Joe Biden leaves behind disastrous health care legacy

President Joe Biden’s term will expire on January 20, 2025, at which time a new president will be inaugurated. He ended his decades-long political career last month by announcing he would not seek re-election. Biden endorsed his running mate, Kamala Harris, in the November election.

Soon after, the tributes began pouring in. Many of them focused on Biden’s health record. “He was propelled to office largely on his health agenda,” Axios noted. As vice president, he launched the Cancer Moonshot, a plan to revolutionize treatment and end the disease as we know it. He continued that effort throughout his presidency, while also following through on campaign promises to expand Obamacare and use government power to cap prescription drug prices.

It’s a litany of weaknesses, and it’s nothing to cheer about. His efforts to shore up Obamacare have cost taxpayers billions while doing nothing to reduce insurance costs. His price controls are already stifling pharmaceutical innovation and will therefore undermine the goal of his Cancer Moonshot, which is to end cancer as we know it.

The best thing for America’s future would be for Biden’s health care reform to leave office with him.

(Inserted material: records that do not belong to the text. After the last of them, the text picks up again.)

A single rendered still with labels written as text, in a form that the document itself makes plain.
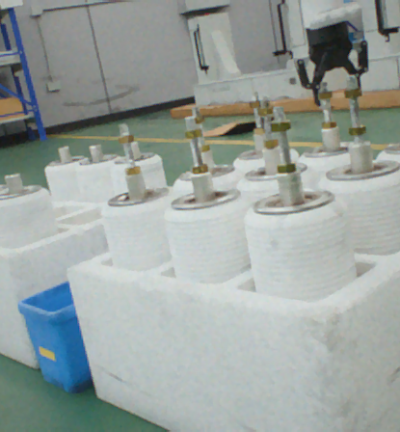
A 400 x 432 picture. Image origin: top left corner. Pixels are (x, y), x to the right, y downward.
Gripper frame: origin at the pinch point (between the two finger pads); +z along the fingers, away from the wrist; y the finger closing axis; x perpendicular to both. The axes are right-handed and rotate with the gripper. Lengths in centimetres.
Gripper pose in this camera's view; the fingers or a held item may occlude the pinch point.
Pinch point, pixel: (337, 96)
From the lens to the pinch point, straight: 124.9
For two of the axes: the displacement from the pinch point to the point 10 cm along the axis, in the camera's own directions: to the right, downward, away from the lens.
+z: 2.5, 9.0, 3.4
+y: -9.6, 2.8, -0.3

Biden made headlines in 2010 when he was caught on microphone telling President Barack Obama that the Affordable Care Act was a “big deal.” He has been eager to shore up his former boss’s namesake law, boasting that 8 million people signed up for Obamacare’s exchanges during his time in office.

But enrollment has only increased because the Biden administration is giving people more money to enroll. In 2021, Biden signed the American Rescue Plan Act, which included $34 billion in new subsidies for scholarship enrollees. The following year, the Inflation Reduction Act injected an additional $64 billion in subsidies into scholarships through 2025.

Without these subsidies, many Americans would not be able to afford supplemental health insurance. Thanks to the costly measures imposed by the Affordable Care Act, average premiums for benchmark individual health insurance plans have more than doubled since the measures were enacted, from $232 in 2013 to $477 this year.

Moreover, as the Paragon Health Institute has found, under the expanded subsidy scheme, about 5 million Americans are receiving more federal funds than they should. Taxpayers have funded $20 billion in fraudulent spending under Obamacare this year alone.

Wasteful and inefficient subsidies are only half of the health care reform package in the inflation-reduction law. The other half, a provision that gives Medicare the power to set prices for a growing number of brand-name drugs, could be even more disastrous.

Price controls on 10 drugs under Part D will go into effect on January 1, 2026. Fifteen more will be subject to price controls in 2027, 15 more under Part B or Part D in 2028, and 20 each year in 2029 and beyond. Biden says these price controls help seniors afford their prescriptions.

But these price controls will only save the government money. And any short-term savings will be more than offset by a long-term decline in pharmaceutical innovation.

It costs an average of about $3 billion to develop a new drug. When the government sets prices, investors know they won’t get back the money they invested in research and development. So they decide to invest elsewhere.

To top it all off, the IRA imposes price controls on some drugs more quickly than others. Biologics—drugs made from living organisms—are not eligible for price controls until after 13 years. But small molecule drugs, which make up the vast majority of drugs, will be eligible for price controls after just nine years on the market.

This disparity has already led companies to abandon research into small-molecule drugs that can treat a wide range of diseases, from high cholesterol to cancer to Alzheimer’s.

The IRA’s price controls could also discourage generic drug manufacturers from entering the market when a brand-name drug’s patent expires. Why invest in bringing a competing product to market if the government already controls the price of the incumbent drug?

Generic drugs are up to 85% cheaper than their brand-name competitors and account for nine out of 10 prescriptions dispensed in the United States. By discouraging generic competition, IRA price controls could end up costing seniors dearly in the long run.

“Under my watch,” President Biden said last year, “health care is a right, not a privilege in this country.” It would be more accurate to say that under his watch, health care has become more expensive and health policy has become more myopic.